#### Work instruction
Return each line of the entries that holds the string "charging".

── Provided material ──

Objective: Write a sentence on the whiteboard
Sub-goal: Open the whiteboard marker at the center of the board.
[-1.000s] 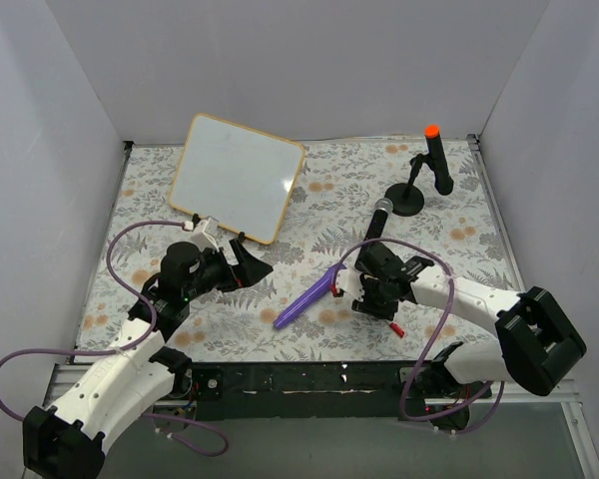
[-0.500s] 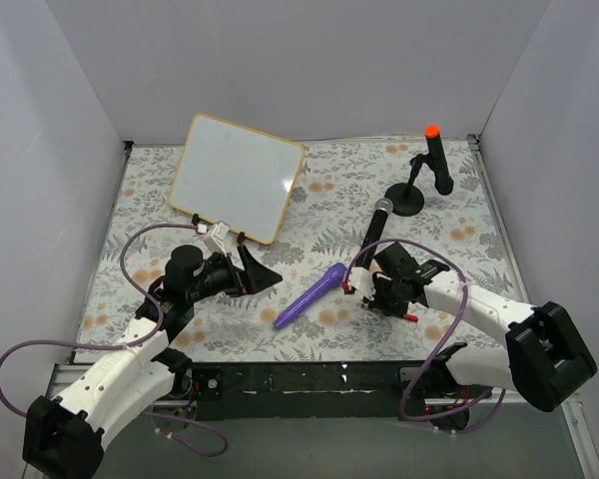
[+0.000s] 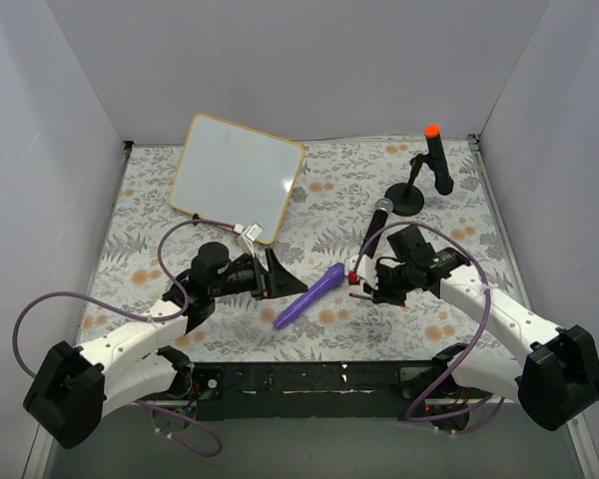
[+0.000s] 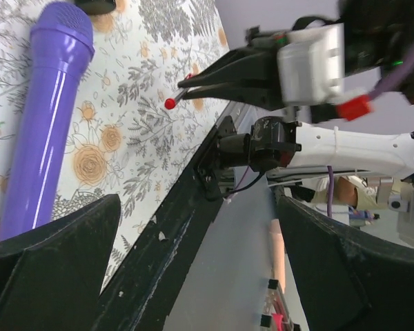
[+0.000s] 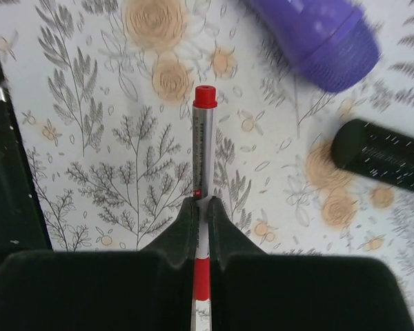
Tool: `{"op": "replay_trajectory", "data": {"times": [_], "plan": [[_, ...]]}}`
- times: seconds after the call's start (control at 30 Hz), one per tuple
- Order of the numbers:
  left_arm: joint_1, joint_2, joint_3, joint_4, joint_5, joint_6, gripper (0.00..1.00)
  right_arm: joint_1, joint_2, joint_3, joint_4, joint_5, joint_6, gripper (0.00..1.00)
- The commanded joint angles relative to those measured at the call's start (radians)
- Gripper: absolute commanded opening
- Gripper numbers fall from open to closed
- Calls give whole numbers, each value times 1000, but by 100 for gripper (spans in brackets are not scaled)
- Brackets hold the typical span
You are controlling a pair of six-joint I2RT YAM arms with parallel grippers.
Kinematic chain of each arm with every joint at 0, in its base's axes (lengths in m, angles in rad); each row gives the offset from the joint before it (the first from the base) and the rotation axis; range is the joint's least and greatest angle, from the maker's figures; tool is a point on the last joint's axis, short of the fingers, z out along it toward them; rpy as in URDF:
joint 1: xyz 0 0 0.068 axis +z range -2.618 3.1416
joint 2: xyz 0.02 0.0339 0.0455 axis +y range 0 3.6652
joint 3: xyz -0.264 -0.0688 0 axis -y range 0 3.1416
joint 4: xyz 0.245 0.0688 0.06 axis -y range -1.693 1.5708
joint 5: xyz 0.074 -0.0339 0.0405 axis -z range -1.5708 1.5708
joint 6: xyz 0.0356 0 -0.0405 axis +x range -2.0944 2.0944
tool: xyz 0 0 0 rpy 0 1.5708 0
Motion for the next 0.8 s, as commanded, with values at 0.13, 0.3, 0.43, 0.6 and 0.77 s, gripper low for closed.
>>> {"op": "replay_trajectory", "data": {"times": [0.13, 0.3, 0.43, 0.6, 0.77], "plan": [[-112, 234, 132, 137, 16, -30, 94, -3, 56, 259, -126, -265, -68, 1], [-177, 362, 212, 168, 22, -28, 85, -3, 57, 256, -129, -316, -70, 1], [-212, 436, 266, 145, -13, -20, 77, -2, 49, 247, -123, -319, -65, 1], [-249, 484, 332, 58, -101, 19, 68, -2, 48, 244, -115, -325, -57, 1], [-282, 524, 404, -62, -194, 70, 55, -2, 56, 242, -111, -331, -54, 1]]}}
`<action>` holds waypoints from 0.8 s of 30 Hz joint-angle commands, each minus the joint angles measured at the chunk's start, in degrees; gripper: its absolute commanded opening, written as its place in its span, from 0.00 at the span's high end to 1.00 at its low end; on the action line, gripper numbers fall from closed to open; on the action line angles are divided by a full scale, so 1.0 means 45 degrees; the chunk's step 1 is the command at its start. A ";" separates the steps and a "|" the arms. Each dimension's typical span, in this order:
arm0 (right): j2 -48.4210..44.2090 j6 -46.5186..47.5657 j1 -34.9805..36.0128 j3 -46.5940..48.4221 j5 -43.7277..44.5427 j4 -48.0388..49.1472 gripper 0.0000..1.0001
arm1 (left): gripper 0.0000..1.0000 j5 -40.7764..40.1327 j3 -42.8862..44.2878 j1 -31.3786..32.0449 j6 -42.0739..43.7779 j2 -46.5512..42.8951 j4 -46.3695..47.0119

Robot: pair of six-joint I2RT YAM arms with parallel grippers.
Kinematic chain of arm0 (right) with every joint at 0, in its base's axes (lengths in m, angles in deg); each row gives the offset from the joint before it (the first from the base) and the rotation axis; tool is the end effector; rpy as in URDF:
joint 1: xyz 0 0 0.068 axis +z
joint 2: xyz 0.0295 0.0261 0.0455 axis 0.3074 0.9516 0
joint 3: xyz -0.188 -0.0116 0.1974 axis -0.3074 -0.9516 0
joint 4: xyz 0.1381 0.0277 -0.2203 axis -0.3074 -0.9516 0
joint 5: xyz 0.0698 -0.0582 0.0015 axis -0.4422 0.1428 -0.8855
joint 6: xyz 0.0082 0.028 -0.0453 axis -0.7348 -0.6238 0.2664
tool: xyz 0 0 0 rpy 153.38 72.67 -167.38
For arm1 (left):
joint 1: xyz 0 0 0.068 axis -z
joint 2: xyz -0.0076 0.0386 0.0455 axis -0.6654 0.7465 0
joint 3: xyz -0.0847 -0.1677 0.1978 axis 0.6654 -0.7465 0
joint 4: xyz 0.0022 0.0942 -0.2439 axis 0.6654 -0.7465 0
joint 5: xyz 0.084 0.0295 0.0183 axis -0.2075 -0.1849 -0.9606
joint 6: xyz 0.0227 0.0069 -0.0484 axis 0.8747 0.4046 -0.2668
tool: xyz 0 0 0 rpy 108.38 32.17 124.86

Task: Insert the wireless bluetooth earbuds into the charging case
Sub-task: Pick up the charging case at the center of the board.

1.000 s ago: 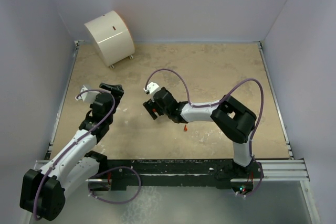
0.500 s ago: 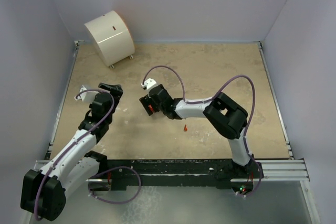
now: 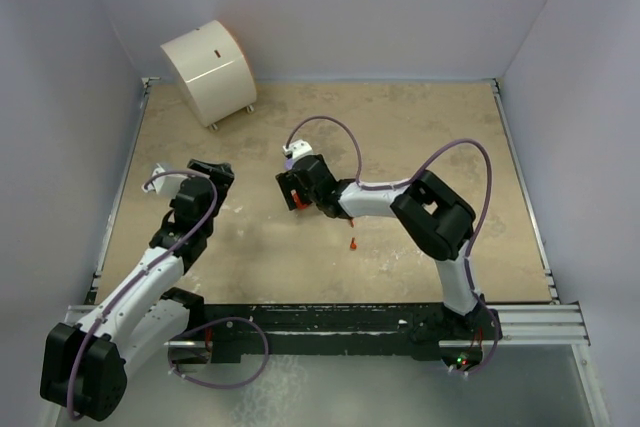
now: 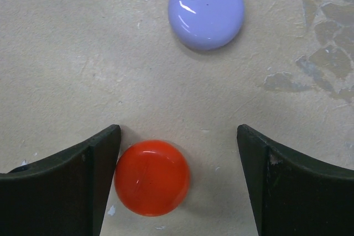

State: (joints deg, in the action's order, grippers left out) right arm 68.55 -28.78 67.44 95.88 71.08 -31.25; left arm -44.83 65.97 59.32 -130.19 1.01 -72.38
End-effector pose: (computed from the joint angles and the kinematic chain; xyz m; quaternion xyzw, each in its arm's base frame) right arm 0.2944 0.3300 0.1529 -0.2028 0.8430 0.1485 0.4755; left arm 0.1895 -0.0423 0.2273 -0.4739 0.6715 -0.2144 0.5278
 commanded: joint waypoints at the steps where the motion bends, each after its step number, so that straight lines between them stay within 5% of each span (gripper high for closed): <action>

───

#### Solution to the problem
Task: Insert the wireless bluetooth earbuds into the charging case
Sub-task: Pick up the charging case at the center of the board.

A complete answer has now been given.